De waardering van de activa en passiva en de bepaling van het resultaat vindt plaats op basis van historische kosten. Tenzij bij het desbetreffende balanshoofd anders is vermeld, worden de activa en passiva opgenomen tegen nominale waarden.
De baten en lasten worden toegerekend aan het jaar waarop zij betrekking hebben. Baten en winsten worden slechts genomen voor zover zij op balansdatum zijn gerealiseerd. Verliezen en risico's die hun oorsprong vinden voor het einde van het begrotingsjaar, zijn in acht genomen als zij voor het opmaken van de jaarrekening bekend zijn geworden.
Dividendopbrengsten van deelnemingen worden als bate genomen op het moment waarop het dividend betaalbaar gesteld wordt. Met betrekking tot de verwerking van de algemene uitkering heeft de commissie BBV een stellige uitspraak gedaan. Deze uitspraak houdt in dat in de jaarrekening de algemene uitkering wordt opgenomen volgens de in het jaar laatst gepubliceerde accresmededeling. In de jaarrekening 2022 is de algemene uitkering opgenomen op basis van de decembercirculaire 2022.
Eigen bijdrage CAK
Met betrekking tot de eigen bijdragen die het CAK int en aan de gemeenten afdraagt geldt op basis van de kadernota Rechtmatigheid 2022 van de commissie BBV het volgende. Gemeenten kunnen op basis van de overzichten van het CAK wel de aantallen personen, soort en omvang van de zorgverlening beoordelen met de eigen WMO-administratie. Probleempunt is dat door het ontbreken van inkomensgegevens op deze overzichten de informatie over de eigen bijdrage ontoereikend is om als gemeente de juistheid op persoonsniveau en volledigheid van de eigen bijdragen als geheel te kunnen vaststellen. Door de systematiek te kiezen van het vaststellen van eigen bijdragen door het CAK, heeft de wetgever in feite bepaald, dat de verantwoordelijkheid voor de juistheid en volledigheid van de eigen bijdragen geen gemeentelijke verantwoordelijkheid is. Dat betekent dat door de gemeenten geen zekerheden over omvang en hoogte van de eigen bijdragen kunnen worden verkregen als gevolg van het niet kunnen vaststellen van de juistheid op persoonsniveau, zoals hiervoor is toegelicht. De gemeente zal deze onzekerheid in de jaarstukken moeten noemen, ook al ligt de oorzaak niet bij de gemeente. De gemeente Deventer heeft onvoldoende zekerheid omtrent de volledigheid van de eigen bijdragen Wmo van €802.943 en Beschermd Wonen van €266.421 in haar jaarrekening 2022.

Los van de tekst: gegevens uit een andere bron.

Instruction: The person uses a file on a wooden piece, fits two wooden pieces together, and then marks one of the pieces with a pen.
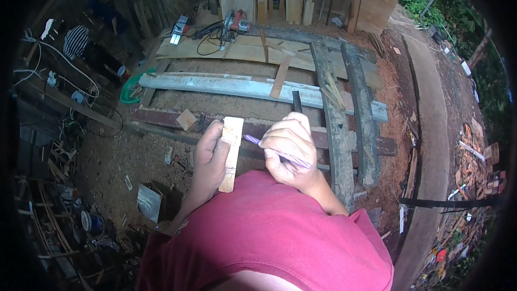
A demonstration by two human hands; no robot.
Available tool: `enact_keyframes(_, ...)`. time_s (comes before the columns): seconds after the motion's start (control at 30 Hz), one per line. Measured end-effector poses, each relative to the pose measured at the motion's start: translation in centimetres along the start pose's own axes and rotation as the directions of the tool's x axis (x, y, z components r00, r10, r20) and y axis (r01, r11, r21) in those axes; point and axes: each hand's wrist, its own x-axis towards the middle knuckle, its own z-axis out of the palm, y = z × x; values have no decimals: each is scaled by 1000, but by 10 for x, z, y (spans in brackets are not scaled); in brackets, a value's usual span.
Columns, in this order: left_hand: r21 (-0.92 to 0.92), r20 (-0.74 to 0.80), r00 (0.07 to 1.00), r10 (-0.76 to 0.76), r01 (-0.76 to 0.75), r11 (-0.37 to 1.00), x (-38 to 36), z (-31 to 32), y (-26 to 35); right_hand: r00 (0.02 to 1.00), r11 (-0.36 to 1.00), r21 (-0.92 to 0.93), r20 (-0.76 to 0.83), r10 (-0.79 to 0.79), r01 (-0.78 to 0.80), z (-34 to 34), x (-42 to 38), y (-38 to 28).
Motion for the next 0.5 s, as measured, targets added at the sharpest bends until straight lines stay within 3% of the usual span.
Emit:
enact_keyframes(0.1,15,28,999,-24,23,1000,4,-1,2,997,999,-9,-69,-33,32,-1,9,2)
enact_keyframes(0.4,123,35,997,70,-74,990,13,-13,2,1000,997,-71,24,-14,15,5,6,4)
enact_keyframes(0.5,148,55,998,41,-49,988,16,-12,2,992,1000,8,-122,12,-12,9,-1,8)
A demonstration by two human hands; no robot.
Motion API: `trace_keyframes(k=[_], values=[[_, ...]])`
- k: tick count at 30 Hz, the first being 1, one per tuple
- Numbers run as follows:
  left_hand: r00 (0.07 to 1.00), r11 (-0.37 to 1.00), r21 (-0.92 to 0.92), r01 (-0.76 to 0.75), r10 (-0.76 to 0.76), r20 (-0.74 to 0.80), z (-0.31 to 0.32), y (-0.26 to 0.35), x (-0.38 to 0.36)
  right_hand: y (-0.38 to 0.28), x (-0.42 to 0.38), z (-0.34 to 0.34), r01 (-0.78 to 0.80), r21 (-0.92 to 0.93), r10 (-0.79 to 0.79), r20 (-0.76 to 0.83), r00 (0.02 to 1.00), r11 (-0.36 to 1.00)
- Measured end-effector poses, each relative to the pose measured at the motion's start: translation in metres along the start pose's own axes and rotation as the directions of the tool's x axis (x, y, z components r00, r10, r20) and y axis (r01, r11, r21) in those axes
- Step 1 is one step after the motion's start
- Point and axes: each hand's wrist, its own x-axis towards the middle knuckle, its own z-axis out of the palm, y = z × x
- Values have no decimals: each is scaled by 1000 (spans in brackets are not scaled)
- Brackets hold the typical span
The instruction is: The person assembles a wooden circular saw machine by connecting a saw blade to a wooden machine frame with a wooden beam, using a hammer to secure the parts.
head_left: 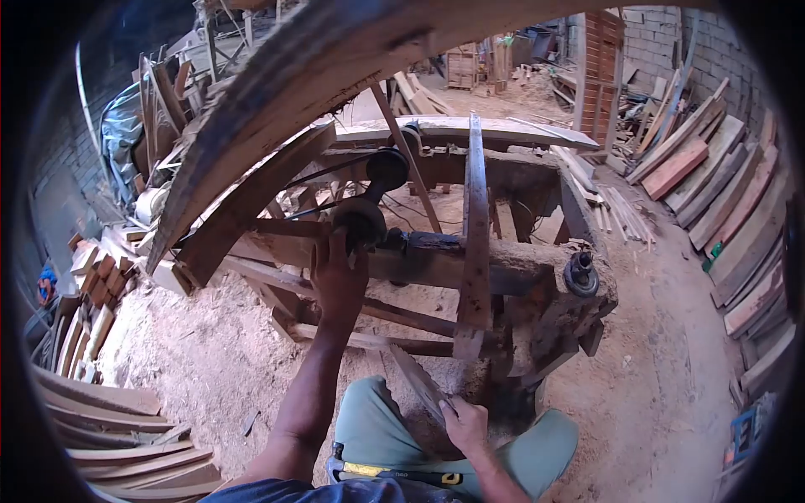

In de jaarrekening 2022 wordt het bedrag verantwoord dat in het verantwoordingsjaar van het CAK aan afdrachten is ontvangen (= kasstelsel). De reden hiervan is dat bij het CAK sprake is van achterstanden in het verwerken van de opgelegde en nog op te leggen eigen bijdragen waardoor geen betrouwbare schatting is te maken van de ultimo 2022 nog op te leggen en door gemeenten te ontvangen eigen bijdragen.
De personeelslasten worden in principe toegerekend aan het boekjaar waarop ze betrekking hebben. Er is sprake van een formeel verbod op het opnemen van voorzieningen dan wel schulden uit hoofde van jaarlijks terugkerende aan arbeidskosten gerelateerde verplichtingen van vergelijkbaar volume. De referentieperiode is dezelfde als die van de meerjarenraming, te weten: vier jaar. Als er sprake is van (eenmalige) schokeffecten (bijvoorbeeld door reorganisaties) dient er (waarschijnlijk) wel een verplichting te worden opgenomen.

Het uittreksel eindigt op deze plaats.